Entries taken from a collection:
.....
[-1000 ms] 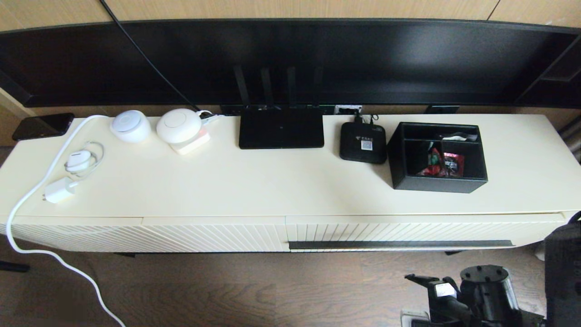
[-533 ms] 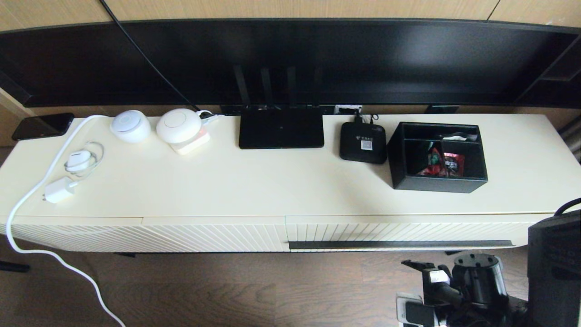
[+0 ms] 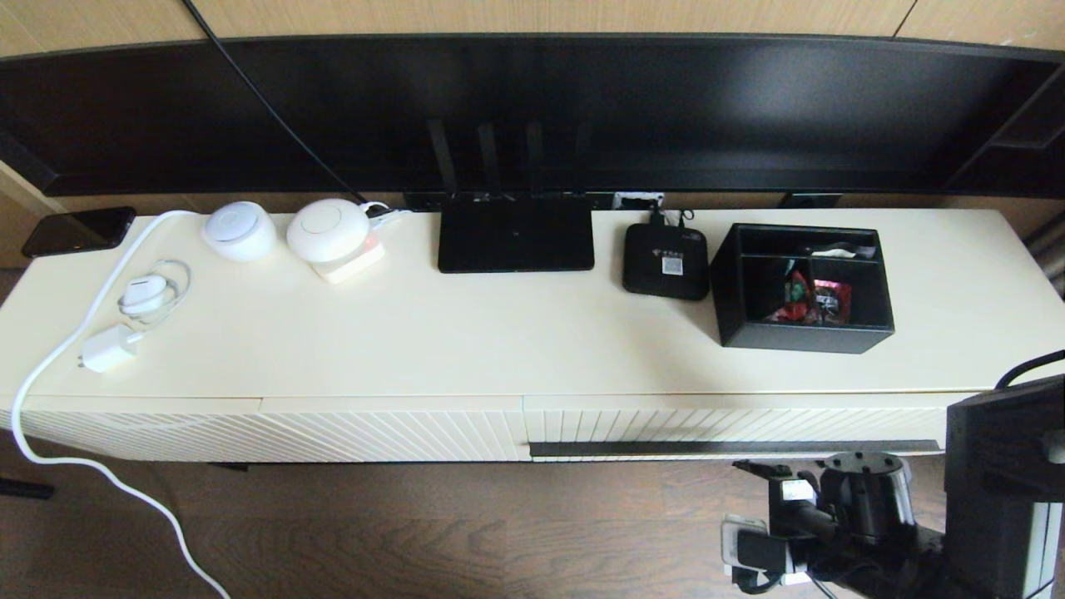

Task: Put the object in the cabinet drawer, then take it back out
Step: Open the drawer

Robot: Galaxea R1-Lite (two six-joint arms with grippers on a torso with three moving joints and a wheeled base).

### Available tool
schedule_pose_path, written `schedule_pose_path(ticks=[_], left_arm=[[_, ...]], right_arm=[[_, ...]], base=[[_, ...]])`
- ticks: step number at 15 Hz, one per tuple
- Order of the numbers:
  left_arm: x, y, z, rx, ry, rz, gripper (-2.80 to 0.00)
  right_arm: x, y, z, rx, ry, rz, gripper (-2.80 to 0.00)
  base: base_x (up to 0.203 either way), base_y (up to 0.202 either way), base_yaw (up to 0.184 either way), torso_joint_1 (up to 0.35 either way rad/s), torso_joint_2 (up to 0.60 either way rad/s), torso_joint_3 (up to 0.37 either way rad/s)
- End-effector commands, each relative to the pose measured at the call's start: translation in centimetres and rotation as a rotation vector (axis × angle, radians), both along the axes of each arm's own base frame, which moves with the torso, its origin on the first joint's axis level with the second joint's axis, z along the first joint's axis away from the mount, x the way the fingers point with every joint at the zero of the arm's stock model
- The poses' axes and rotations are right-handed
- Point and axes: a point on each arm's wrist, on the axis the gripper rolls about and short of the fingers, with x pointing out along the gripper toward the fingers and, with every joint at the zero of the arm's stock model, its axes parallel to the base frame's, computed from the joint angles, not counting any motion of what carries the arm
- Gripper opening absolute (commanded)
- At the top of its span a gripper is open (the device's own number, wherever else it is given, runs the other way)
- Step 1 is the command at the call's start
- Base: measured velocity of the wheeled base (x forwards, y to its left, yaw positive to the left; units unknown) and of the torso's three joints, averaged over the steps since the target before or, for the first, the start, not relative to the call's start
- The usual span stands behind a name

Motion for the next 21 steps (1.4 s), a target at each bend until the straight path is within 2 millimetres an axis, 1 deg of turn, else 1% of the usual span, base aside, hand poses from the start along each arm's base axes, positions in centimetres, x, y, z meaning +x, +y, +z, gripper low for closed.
schedule_pose_path(ticks=[1, 8, 15, 21], left_arm=[[0.0, 0.0, 0.0, 0.000, 0.000, 0.000, -2.80], [0.0, 0.0, 0.0, 0.000, 0.000, 0.000, -2.80], [0.0, 0.0, 0.0, 0.000, 0.000, 0.000, -2.80], [0.0, 0.0, 0.0, 0.000, 0.002, 0.000, -2.80]], right_arm=[[0.5, 0.0, -0.1, 0.002, -0.014, 0.006, 0.00], [0.9, -1.0, -0.8, -0.001, -0.004, -0.001, 0.00], [2.0, -1.0, -0.5, 0.009, -0.053, 0.033, 0.00], [2.6, -1.1, -1.2, 0.013, -0.043, 0.034, 0.00]], base=[[0.000, 0.000, 0.000, 0.000, 0.00, 0.000], [0.000, 0.000, 0.000, 0.000, 0.00, 0.000], [0.000, 0.000, 0.000, 0.000, 0.00, 0.000], [0.000, 0.000, 0.000, 0.000, 0.00, 0.000]])
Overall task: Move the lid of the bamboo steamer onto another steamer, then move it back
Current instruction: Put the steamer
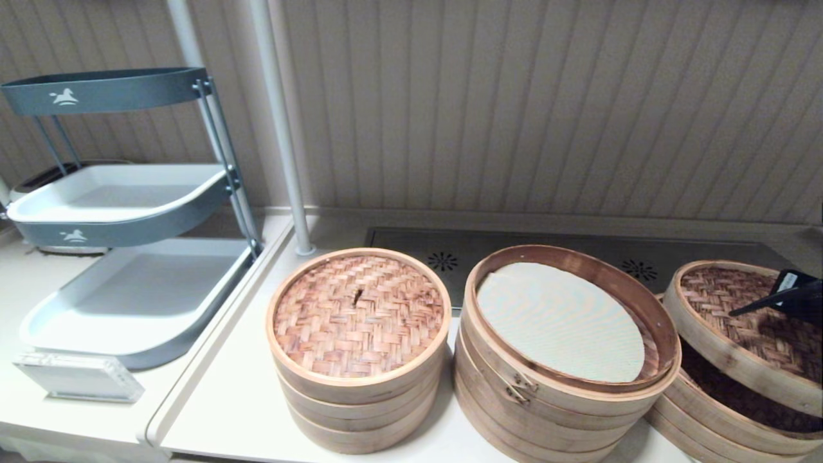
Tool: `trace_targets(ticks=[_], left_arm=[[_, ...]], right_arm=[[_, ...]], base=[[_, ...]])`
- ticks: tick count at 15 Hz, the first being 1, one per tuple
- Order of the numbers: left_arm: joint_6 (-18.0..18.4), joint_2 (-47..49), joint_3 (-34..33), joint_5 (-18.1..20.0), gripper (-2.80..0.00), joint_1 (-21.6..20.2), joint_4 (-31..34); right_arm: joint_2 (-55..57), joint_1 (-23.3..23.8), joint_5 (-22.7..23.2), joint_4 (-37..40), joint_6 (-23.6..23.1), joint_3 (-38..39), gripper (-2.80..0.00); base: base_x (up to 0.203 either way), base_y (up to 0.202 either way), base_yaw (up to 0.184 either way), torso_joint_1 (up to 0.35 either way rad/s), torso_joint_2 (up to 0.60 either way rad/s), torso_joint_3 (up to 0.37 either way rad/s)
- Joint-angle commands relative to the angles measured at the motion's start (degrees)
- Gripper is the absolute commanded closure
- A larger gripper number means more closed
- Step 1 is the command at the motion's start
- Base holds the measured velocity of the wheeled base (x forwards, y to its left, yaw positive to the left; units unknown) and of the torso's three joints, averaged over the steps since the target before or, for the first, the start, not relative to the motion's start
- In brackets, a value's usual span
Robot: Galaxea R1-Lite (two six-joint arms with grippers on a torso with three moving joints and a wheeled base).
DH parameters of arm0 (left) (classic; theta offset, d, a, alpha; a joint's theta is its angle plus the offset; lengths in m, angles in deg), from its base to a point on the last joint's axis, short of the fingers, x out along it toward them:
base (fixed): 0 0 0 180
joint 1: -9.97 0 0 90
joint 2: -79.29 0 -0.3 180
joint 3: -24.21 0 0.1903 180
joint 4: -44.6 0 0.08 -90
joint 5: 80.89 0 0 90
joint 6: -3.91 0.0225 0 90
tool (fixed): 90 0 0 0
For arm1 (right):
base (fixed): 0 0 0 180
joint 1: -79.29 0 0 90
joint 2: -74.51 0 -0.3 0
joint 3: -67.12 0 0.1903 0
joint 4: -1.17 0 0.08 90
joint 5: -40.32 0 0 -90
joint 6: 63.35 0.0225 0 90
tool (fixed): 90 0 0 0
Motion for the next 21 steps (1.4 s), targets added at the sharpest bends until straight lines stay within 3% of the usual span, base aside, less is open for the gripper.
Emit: trace_targets(ticks=[1,13,21], left_arm=[[0.0,-0.1,-1.4,0.0,0.00,0.0,0.0],[0.0,-0.1,-1.4,-0.1,0.00,0.0,-0.1],[0.0,-0.1,-1.4,0.0,0.00,-0.1,-0.1]], right_arm=[[2.4,-0.1,-0.2,-0.8,0.0,0.2,0.00],[6.6,-0.7,-0.2,-5.5,0.1,1.7,0.00],[8.9,-3.5,-0.6,-11.7,0.1,5.0,0.00]], base=[[0.000,0.000,0.000,0.000,0.00,0.000],[0.000,0.000,0.000,0.000,0.00,0.000],[0.000,0.000,0.000,0.000,0.00,0.000]])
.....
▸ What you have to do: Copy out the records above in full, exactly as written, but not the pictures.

▸ Written reply:
[-1000 ms] 
[-533 ms] 
[+0 ms] 

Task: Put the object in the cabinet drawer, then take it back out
Step: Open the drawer

Robot: Galaxea R1-Lite (two six-joint arms with grippers on a torso with three moving joints and a wheeled base).

### Available tool
schedule_pose_path, written `schedule_pose_path(ticks=[_], left_arm=[[_, ...]], right_arm=[[_, ...]], base=[[_, ...]])`
- ticks: step number at 15 Hz, one per tuple
- Order of the numbers:
  left_arm: x, y, z, rx, ry, rz, gripper (-2.80 to 0.00)
  right_arm: x, y, z, rx, ry, rz, gripper (-2.80 to 0.00)
  base: base_x (up to 0.203 either way), base_y (up to 0.202 either way), base_yaw (up to 0.184 either way), torso_joint_1 (up to 0.35 either way rad/s), torso_joint_2 (up to 0.60 either way rad/s), torso_joint_3 (up to 0.37 either way rad/s)
- End-effector commands, each relative to the pose measured at the call's start: translation in centimetres and rotation as a rotation vector (axis × angle, radians), both along the axes of each arm's own base frame, which moves with the torso, its origin on the first joint's axis level with the second joint's axis, z along the first joint's axis away from the mount, x the way the fingers point with every joint at the zero of the arm's stock model
- The poses' axes and rotations are right-handed
- Point and axes: a point on each arm's wrist, on the axis the gripper rolls about and short of the fingers, with x pointing out along the gripper toward the fingers and, with every joint at the zero of the arm's stock model, its axes parallel to the base frame's, computed from the joint angles, not counting any motion of what carries the arm
- Gripper opening absolute (commanded)
- At the top of its span a gripper is open (the device's own number, wherever else it is given, runs the other way)
- Step 1 is the command at the call's start
- Base: measured velocity of the wheeled base (x forwards, y to its left, yaw positive to the left; units unknown) and of the torso's three joints, averaged over the steps since the target before or, for the first, the start, not relative to the call's start
- The usual span stands behind a name

Motion for the next 21 steps (1.4 s), a target at each bend until the straight path is within 2 millimetres an axis, 1 deg of turn, else 1% of the usual span, base aside, hand poses from the start along each arm's base axes, positions in centimetres, x, y, z meaning +x, +y, +z, gripper low for closed.
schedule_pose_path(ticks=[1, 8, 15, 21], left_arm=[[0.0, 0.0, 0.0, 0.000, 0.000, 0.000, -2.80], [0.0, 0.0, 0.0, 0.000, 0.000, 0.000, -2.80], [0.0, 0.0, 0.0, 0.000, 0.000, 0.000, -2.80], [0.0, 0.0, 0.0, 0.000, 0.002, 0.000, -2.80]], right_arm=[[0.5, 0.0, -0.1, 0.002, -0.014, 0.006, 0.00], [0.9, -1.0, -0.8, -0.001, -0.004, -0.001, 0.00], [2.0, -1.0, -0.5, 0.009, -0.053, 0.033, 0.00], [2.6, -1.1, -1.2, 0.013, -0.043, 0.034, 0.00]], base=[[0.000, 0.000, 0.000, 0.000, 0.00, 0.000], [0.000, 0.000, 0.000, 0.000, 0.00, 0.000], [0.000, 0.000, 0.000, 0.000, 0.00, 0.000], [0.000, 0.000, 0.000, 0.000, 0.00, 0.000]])
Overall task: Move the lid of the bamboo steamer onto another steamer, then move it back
Current instruction: Put the steamer
Tool: `trace_targets(ticks=[_], left_arm=[[_, ...]], right_arm=[[_, ...]], base=[[_, ...]])`
- ticks: tick count at 15 Hz, the first being 1, one per tuple
- Order of the numbers: left_arm: joint_6 (-18.0..18.4), joint_2 (-47..49), joint_3 (-34..33), joint_5 (-18.1..20.0), gripper (-2.80..0.00), joint_1 (-21.6..20.2), joint_4 (-31..34); right_arm: joint_2 (-55..57), joint_1 (-23.3..23.8), joint_5 (-22.7..23.2), joint_4 (-37..40), joint_6 (-23.6..23.1), joint_3 (-38..39), gripper (-2.80..0.00); base: base_x (up to 0.203 either way), base_y (up to 0.202 either way), base_yaw (up to 0.184 either way), torso_joint_1 (up to 0.35 either way rad/s), torso_joint_2 (up to 0.60 either way rad/s), torso_joint_3 (up to 0.37 either way rad/s)
- Joint-angle commands relative to the angles measured at the motion's start (degrees)
- Gripper is the absolute commanded closure
- A larger gripper number means more closed
- Step 1 is the command at the motion's start
- Base holds the measured velocity of the wheeled base (x forwards, y to its left, yaw positive to the left; units unknown) and of the torso's three joints, averaged over the steps since the target before or, for the first, the start, not relative to the motion's start
- In brackets, a value's usual span
Robot: Galaxea R1-Lite (two six-joint arms with grippers on a torso with three moving joints and a wheeled base).
DH parameters of arm0 (left) (classic; theta offset, d, a, alpha; a joint's theta is its angle plus the offset; lengths in m, angles in deg), from its base to a point on the last joint's axis, short of the fingers, x out along it toward them:
base (fixed): 0 0 0 180
joint 1: -9.97 0 0 90
joint 2: -79.29 0 -0.3 180
joint 3: -24.21 0 0.1903 180
joint 4: -44.6 0 0.08 -90
joint 5: 80.89 0 0 90
joint 6: -3.91 0.0225 0 90
tool (fixed): 90 0 0 0
For arm1 (right):
base (fixed): 0 0 0 180
joint 1: -79.29 0 0 90
joint 2: -74.51 0 -0.3 0
joint 3: -67.12 0 0.1903 0
joint 4: -1.17 0 0.08 90
joint 5: -40.32 0 0 -90
joint 6: 63.35 0.0225 0 90
tool (fixed): 90 0 0 0
Motion for the next 21 steps (1.4 s), targets added at the sharpest bends until straight lines stay within 3% of the usual span, base aside, less is open for the gripper.
Emit: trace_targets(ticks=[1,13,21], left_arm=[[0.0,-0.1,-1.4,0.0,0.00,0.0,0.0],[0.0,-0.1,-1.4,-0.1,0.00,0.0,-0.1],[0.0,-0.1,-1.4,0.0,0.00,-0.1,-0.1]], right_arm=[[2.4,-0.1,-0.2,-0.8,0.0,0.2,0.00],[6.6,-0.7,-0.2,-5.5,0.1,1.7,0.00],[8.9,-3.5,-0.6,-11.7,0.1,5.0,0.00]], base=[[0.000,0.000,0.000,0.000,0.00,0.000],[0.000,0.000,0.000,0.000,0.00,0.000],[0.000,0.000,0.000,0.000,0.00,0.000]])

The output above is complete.